President Julio Frenk reads the names of Holocaust victims at an event hosted by UM Hillel on March 26, 2024. Photo credit: Emily Rice

Holocaust Remembrance Day is a sentimental time for Jews all around the world, as the day honors all six million Jews that perished in the Holocaust during WWII under Adolf Hitler´s regime.

University of Miami´s Hillel, a Jewish college-based organization, coordinates an event called “6 Hours for the 6 Million” annually from 10:30 a.m. to 4:30 p.m, taking place on March 26 this year.

Jewish faculty and students are encouraged to read child victims’ names out loud during the event, indirectly educating students about the tragic time period, according to UM Hillel´s rabbi, Jason Cook.

“We see horrible things happening in the world, and when we have an opportunity to memorialize those that have died, it says something about the Jewish community and about the world at large,” Cook said.

UM Hillel’s president, Betty Srour, notes that despite the long duration of the event, the day still does not account for all of the victims who died during the Holocaust.

“If we held a moment of silence for every victim of the Holocaust, we will be silent for 11 years,” said Srour. “These are just children and in six hours we can’t even read the entire book.”

Throughout the event, UM’s students, faculty and president, Julio Frenk, read a total of 5,520 names, which is equivalent to 0.36% of all 1.5 million children that perished.

According to Cook, as more and more Holocaust survivors pass on during the years, attending events such as this allows local Jewish communities to “share who we are so that the legacy stays on.”
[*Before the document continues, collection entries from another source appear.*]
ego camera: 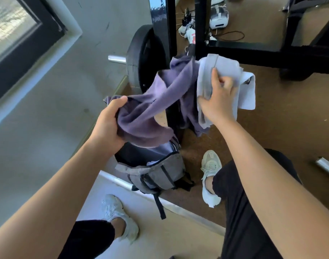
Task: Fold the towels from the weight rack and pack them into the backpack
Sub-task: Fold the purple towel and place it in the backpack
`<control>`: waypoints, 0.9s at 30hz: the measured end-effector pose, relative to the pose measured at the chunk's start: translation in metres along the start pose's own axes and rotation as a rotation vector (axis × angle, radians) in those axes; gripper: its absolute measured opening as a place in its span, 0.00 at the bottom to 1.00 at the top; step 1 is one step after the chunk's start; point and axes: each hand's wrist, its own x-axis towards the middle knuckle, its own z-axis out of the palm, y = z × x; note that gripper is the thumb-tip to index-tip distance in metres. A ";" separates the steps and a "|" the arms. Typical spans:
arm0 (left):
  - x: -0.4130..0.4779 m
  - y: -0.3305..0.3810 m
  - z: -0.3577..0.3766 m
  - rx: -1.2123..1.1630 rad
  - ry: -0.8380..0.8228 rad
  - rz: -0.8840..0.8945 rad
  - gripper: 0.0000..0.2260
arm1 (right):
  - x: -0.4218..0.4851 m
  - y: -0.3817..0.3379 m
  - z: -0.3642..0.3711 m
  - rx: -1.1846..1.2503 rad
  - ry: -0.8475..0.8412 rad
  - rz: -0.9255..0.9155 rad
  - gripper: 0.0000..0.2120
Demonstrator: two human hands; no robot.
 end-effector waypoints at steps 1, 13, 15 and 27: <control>-0.006 -0.001 -0.008 0.022 0.013 0.000 0.11 | -0.001 -0.001 0.001 -0.012 -0.002 0.007 0.40; -0.058 -0.021 -0.055 0.489 -0.328 -0.038 0.05 | -0.088 -0.074 0.026 0.521 -0.466 -0.312 0.34; -0.066 -0.022 -0.067 0.557 -0.437 -0.127 0.05 | -0.112 -0.088 0.030 0.663 -0.944 -0.314 0.35; -0.090 -0.076 -0.138 0.746 -0.243 0.041 0.12 | -0.153 -0.112 0.041 0.550 -1.132 -0.343 0.09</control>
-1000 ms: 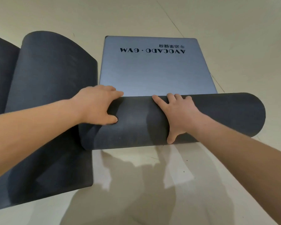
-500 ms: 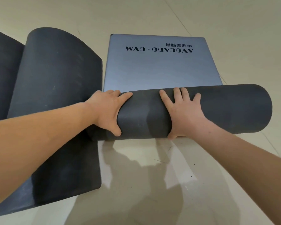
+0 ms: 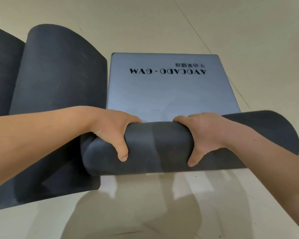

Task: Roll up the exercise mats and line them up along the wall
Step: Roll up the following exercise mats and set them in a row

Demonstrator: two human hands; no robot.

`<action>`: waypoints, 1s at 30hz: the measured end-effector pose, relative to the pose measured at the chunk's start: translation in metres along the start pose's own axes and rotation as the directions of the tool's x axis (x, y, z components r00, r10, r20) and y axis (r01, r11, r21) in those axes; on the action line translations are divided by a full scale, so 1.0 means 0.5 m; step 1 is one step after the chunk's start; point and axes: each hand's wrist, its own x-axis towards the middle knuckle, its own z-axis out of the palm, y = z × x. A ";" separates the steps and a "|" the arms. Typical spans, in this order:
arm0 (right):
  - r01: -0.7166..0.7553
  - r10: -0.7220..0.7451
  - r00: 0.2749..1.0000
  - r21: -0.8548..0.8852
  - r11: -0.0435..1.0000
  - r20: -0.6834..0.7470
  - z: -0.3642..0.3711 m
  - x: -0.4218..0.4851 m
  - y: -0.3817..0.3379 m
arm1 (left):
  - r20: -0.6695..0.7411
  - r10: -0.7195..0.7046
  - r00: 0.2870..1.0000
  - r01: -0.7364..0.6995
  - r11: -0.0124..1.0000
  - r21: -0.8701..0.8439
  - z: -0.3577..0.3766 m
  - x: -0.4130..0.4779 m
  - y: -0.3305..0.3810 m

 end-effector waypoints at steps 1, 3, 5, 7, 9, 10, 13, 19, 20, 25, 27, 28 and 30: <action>-0.002 -0.002 0.998 0.062 0.998 0.061 -0.001 -0.006 0.001 | 0.074 0.003 0.997 0.002 0.998 -0.065 0.002 0.001 -0.003; -0.035 0.016 0.992 0.154 0.987 0.123 -0.005 -0.015 0.001 | 0.132 0.005 0.991 0.010 0.994 -0.109 -0.003 0.014 -0.011; -0.028 0.027 0.999 0.083 0.996 0.021 -0.006 -0.031 -0.011 | 0.131 -0.003 0.991 0.017 0.994 -0.105 -0.016 0.028 -0.013; -0.053 0.046 0.994 -0.073 0.996 -0.103 0.005 -0.048 -0.041 | 0.102 -0.024 0.995 0.033 0.995 -0.093 -0.033 0.040 -0.024; -0.116 0.104 0.991 -0.151 0.982 -0.089 0.035 -0.056 -0.089 | 0.030 -0.062 0.998 0.064 0.997 -0.050 -0.046 0.040 -0.035; -0.160 0.151 0.987 -0.189 0.969 -0.060 0.054 -0.053 -0.111 | -0.016 -0.077 0.997 0.077 0.997 -0.020 -0.048 0.037 -0.037; -0.214 0.193 0.976 -0.297 0.931 -0.101 0.087 -0.025 -0.128 | -0.151 -0.085 0.985 0.096 0.993 0.072 -0.044 0.011 -0.029; -0.076 0.067 0.996 -0.213 0.974 -0.051 0.009 0.038 -0.046 | -0.460 0.115 0.880 0.108 0.896 0.431 0.010 -0.057 0.039; -0.064 0.061 0.998 -0.162 0.985 -0.021 -0.011 0.047 -0.033 | -0.458 0.124 0.880 0.123 0.873 0.472 0.032 -0.060 0.054; -0.086 0.084 0.996 0.167 0.982 0.023 -0.073 0.073 0.016 | -0.456 0.039 0.889 0.270 0.761 0.590 0.123 -0.029 0.073; -0.075 0.091 0.993 0.176 0.981 -0.080 -0.072 0.067 0.015 | -0.493 0.027 0.870 0.291 0.779 0.555 0.119 -0.009 0.057; -0.067 0.090 0.983 0.140 0.988 -0.162 -0.068 0.059 0.009 | -0.498 0.022 0.867 0.295 0.782 0.549 0.114 0.001 0.053; -0.072 0.084 0.949 0.052 0.996 -0.303 -0.044 0.036 -0.007 | -0.500 0.004 0.866 0.306 0.786 0.537 0.103 0.021 0.048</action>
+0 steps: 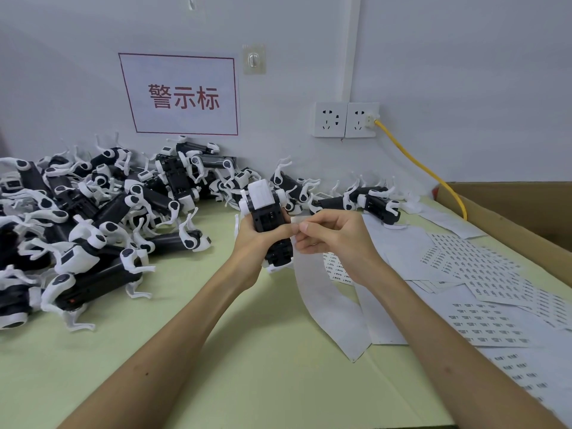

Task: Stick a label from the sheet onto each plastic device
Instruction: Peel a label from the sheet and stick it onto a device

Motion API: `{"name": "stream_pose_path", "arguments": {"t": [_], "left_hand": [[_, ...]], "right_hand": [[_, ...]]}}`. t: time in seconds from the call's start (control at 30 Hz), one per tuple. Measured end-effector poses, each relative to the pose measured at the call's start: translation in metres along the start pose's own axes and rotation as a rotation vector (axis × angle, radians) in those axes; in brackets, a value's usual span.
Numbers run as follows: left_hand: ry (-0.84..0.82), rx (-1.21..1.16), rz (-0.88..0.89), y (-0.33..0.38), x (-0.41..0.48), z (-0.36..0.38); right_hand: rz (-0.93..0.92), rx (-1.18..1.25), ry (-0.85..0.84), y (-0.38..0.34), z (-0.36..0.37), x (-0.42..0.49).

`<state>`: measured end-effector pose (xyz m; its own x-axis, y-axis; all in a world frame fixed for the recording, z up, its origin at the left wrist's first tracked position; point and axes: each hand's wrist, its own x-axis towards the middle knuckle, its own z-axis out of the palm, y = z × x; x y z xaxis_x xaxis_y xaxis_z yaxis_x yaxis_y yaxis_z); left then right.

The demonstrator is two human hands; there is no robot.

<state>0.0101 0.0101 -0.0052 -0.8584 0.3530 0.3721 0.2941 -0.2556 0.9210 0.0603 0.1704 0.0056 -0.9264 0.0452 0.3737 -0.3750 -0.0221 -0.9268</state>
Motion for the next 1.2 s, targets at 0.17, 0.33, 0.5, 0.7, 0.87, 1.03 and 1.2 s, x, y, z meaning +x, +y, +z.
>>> {"name": "stream_pose_path", "arguments": {"t": [0.17, 0.33, 0.5, 0.7, 0.87, 1.03, 1.2], "left_hand": [[-0.028, -0.011, 0.011, 0.0006, -0.0006, 0.0], [-0.026, -0.011, 0.011, -0.0003, 0.0, -0.0008], [-0.011, -0.015, 0.004, -0.0014, 0.0007, -0.001], [0.042, -0.026, -0.042, -0.0027, 0.001, -0.001], [0.048, -0.017, -0.045, -0.0026, 0.0005, -0.0007], [0.048, 0.002, -0.055, -0.0009, -0.0001, 0.0007], [0.057, -0.011, -0.074, 0.001, -0.0013, 0.0008]], "right_hand": [[0.0, 0.005, -0.005, 0.0006, -0.0003, 0.0006], [-0.001, 0.002, -0.008, 0.0018, -0.0005, 0.0011], [-0.003, 0.012, -0.019, 0.0021, -0.001, 0.0009], [-0.007, 0.012, -0.037, 0.0021, -0.001, 0.0007], [-0.011, 0.005, -0.04, 0.0031, -0.0019, 0.0013], [-0.006, -0.006, -0.052, 0.0037, -0.0024, 0.0016], [-0.007, -0.01, -0.063, 0.0031, -0.0028, 0.0019]]}}
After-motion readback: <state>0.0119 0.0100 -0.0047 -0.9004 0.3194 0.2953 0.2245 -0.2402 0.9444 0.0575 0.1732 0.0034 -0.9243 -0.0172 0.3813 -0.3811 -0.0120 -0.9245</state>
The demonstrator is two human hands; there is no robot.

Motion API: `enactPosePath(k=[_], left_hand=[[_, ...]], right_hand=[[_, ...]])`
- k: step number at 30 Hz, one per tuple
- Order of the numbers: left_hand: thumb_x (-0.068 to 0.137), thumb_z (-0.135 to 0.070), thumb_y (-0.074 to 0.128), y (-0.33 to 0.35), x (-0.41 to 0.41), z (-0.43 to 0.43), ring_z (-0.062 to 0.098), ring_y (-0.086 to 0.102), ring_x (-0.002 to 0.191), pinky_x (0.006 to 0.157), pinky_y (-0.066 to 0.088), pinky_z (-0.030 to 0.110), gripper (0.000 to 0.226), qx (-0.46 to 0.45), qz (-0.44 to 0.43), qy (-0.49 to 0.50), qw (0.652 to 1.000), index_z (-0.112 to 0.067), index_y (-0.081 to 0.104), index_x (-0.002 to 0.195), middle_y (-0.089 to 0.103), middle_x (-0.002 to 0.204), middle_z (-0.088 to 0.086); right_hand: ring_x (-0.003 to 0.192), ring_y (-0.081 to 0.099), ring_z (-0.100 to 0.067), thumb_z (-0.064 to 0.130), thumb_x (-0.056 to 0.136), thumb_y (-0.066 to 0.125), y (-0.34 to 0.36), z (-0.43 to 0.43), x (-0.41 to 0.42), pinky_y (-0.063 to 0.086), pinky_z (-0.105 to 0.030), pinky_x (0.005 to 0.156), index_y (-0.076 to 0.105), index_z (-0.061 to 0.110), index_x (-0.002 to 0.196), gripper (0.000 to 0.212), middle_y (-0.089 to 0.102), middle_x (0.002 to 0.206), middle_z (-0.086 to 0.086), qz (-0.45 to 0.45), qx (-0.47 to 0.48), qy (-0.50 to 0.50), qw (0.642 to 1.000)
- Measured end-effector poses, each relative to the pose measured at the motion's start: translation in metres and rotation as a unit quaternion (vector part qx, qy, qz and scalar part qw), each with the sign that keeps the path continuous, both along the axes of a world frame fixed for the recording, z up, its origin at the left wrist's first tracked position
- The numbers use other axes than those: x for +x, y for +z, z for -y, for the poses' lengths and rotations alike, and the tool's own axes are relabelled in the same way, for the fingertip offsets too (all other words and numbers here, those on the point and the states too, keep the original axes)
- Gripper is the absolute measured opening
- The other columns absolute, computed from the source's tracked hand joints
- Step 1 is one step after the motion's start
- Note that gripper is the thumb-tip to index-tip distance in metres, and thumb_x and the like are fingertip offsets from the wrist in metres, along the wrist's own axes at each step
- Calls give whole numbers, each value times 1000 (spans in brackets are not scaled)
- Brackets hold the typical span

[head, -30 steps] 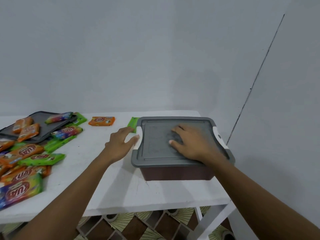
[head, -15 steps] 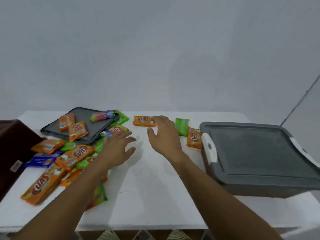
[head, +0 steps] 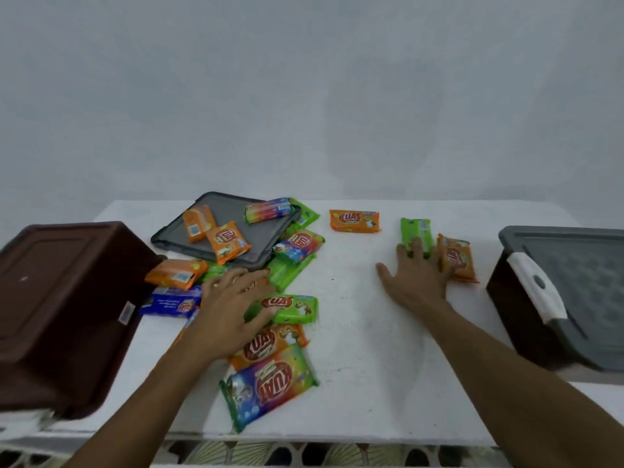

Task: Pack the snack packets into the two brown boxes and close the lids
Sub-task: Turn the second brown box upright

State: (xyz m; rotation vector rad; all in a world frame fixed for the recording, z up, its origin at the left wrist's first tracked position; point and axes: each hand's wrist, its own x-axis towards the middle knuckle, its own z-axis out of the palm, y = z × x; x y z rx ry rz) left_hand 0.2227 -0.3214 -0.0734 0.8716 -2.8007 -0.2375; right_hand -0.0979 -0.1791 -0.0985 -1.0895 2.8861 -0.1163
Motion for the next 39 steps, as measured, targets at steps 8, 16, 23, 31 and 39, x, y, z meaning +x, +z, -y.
enactPosePath(k=[8,16,23,31,39], left_hand=[[82,-80,22,-12,21,5,15,21,142,110,17,49,72,-28,18,-9,999,-43,45,139,33,154,-11],[68,-94,24,-27,56,-5,35,-6,148,113,5,66,92,-8,37,147,988,-49,19,149,1,164,-2],[78,-76,33,-23,9,-21,40,-9,147,109,-2,73,79,23,59,176,982,-48,13,149,7,163,4],[87,-52,28,-13,3,-41,26,1,150,117,3,61,67,124,-52,86,987,-33,23,151,14,163,1],[73,-86,16,-29,64,-43,22,-20,148,115,-12,55,93,28,43,55,997,-41,-1,153,-17,161,-8]], right_hand=[[139,28,-33,67,89,17,-8,-2,102,15,-61,109,38,36,144,66,27,158,1,-45,-49,178,982],[150,2,-20,80,83,13,-7,-13,127,-7,-61,115,23,44,150,77,7,164,5,55,-132,242,960],[150,-9,-21,92,66,43,-7,-19,181,-7,-58,115,8,44,152,104,-5,164,5,46,-93,442,891],[145,21,-11,95,65,33,-7,-53,141,14,-62,114,35,31,146,103,27,157,13,12,-113,290,950],[150,3,-21,71,86,43,-9,-55,140,6,-68,112,22,23,149,81,11,163,-3,58,-134,62,987]])
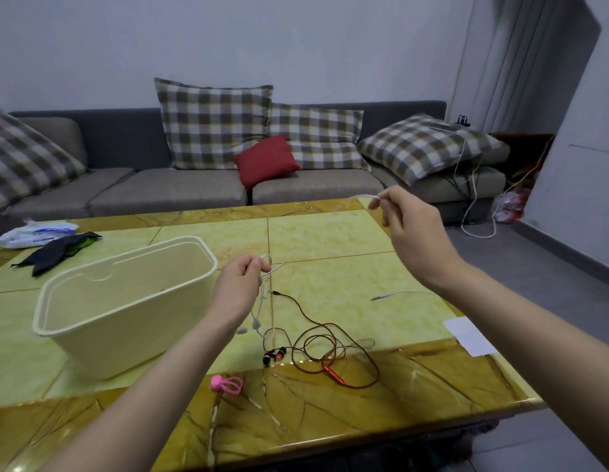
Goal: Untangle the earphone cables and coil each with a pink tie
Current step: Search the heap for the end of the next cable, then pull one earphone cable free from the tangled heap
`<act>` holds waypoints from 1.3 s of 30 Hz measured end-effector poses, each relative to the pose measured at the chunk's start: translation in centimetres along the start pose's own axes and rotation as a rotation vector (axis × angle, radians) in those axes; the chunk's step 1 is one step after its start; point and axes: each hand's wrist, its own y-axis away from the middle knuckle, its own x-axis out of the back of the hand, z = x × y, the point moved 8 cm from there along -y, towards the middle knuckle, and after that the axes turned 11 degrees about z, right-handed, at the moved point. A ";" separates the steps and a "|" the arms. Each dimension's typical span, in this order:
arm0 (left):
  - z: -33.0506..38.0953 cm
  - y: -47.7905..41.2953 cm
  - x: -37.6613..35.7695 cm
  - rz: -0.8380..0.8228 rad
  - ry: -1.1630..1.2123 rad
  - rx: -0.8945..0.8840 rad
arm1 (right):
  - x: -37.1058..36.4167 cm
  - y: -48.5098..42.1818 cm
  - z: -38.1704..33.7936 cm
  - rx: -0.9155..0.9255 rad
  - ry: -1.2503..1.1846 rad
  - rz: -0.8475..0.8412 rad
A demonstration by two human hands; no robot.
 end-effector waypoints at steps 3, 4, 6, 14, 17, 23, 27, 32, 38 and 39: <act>-0.9 0.1 0.3 -0.012 -0.035 0.017 | 0.2 0.7 2.6 -0.031 0.206 -0.074; -1.1 0.3 0.3 -0.013 -0.046 0.015 | 0.1 0.9 3.2 -0.036 0.277 -0.120; -1.3 0.9 0.0 -0.019 -0.098 -0.010 | -0.4 1.8 4.7 -0.053 0.408 -0.251; -0.7 3.5 -2.6 -0.163 -0.212 -0.084 | -3.2 7.5 8.5 -0.292 0.624 -0.700; 0.2 4.3 -3.6 -0.240 -0.259 -0.153 | -5.2 9.1 3.4 -0.259 0.267 -0.656; 2.2 5.0 -3.9 -0.276 -0.249 -0.226 | -8.4 10.0 -2.4 -0.181 0.006 -0.684; 1.0 4.8 -2.7 -0.323 -0.137 -0.120 | -8.3 9.4 -1.2 -0.328 -0.129 -0.616; -1.7 5.7 -2.5 -0.488 -0.062 0.065 | -7.1 8.3 0.1 -0.260 0.005 -0.495; -1.4 6.0 -3.0 -0.501 0.666 0.468 | -6.9 9.0 1.5 -0.263 0.125 -0.477; -0.9 5.9 -3.0 -0.480 0.808 0.521 | -7.2 9.5 1.5 -0.257 0.142 -0.502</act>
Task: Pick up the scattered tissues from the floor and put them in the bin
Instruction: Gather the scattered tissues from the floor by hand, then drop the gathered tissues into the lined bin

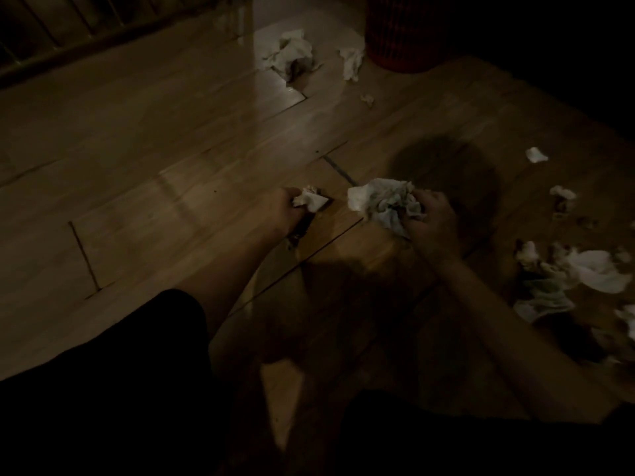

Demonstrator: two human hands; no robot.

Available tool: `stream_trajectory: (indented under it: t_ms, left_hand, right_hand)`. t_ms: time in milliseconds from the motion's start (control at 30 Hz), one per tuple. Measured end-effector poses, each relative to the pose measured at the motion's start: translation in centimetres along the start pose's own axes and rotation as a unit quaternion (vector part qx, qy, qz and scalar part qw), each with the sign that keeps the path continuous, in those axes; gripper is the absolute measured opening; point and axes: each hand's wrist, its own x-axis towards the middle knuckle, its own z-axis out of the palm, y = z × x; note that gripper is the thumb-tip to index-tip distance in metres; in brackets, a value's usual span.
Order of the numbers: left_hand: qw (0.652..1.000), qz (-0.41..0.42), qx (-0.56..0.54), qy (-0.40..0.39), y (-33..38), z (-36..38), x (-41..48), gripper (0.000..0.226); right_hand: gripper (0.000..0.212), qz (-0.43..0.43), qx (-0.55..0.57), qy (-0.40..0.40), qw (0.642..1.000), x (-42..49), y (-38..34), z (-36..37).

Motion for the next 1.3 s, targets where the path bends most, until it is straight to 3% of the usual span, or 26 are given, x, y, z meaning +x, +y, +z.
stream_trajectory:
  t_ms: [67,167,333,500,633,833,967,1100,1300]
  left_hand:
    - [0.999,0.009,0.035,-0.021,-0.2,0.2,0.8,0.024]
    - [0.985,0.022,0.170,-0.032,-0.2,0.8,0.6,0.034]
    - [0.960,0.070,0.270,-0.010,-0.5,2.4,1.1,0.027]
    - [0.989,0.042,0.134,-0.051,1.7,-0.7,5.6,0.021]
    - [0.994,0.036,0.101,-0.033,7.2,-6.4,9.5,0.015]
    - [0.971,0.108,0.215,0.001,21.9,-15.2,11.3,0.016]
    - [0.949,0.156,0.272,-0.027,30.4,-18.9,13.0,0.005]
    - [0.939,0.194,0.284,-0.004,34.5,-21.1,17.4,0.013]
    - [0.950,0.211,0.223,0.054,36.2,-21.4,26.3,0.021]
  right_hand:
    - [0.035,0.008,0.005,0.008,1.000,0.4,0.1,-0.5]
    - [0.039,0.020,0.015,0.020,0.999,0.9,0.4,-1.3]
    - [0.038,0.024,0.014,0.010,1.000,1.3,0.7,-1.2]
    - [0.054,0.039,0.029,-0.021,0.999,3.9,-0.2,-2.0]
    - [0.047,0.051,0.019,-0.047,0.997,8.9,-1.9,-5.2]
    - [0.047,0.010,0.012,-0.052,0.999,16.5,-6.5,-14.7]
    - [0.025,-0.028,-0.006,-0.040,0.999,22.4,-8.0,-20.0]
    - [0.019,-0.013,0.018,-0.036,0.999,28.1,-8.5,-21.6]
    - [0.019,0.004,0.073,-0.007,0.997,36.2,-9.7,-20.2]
Despite the rise of anti-Semitism across college campuses due to the events that occurred on Oct. 7, 2023, UM Hillel and fellow Jewish organizations on campus continue to persevere by reciting the names of the victims of the worst massacre in history as a sign of resilience.

Srour highlights the privilege she has of going to such a campus where organizing peaceful events such as this one is allowed without opposition.

“It means a lot, especially when antisemitism is rising, to know we have allies that do show up for us,” she said.

Students showed their support during the event by stopping in complete silence and listening to the names being read.

“People seem to look by and realize what’s going on, and they stop talking and just walk by silently,” said UM Hillel Vice President Corey Silbergleid. “It is one of the only times throughout the year that I´ve seen the Rock Plaza be completely silent.”

At other universities, Srour notes, anti-semitic protests continue to increase, causing Jewish students to be more limited in their ability to organize events.

“So many of my friends can’t put on a demonstration like this without students counter-protesting, which is really sad to say because we are just sitting here and remembering the victims of the Holocaust and there would be counter protests at other universities,” Srour said.

Ultimately, UM Hillel´s executive board and organizers felt the event was a success, with members like Silberglied citing that it demonstrates the resilience of the Jewish people and the importance of “taking every day as a blessing and remembering those that did not have the life that we have.”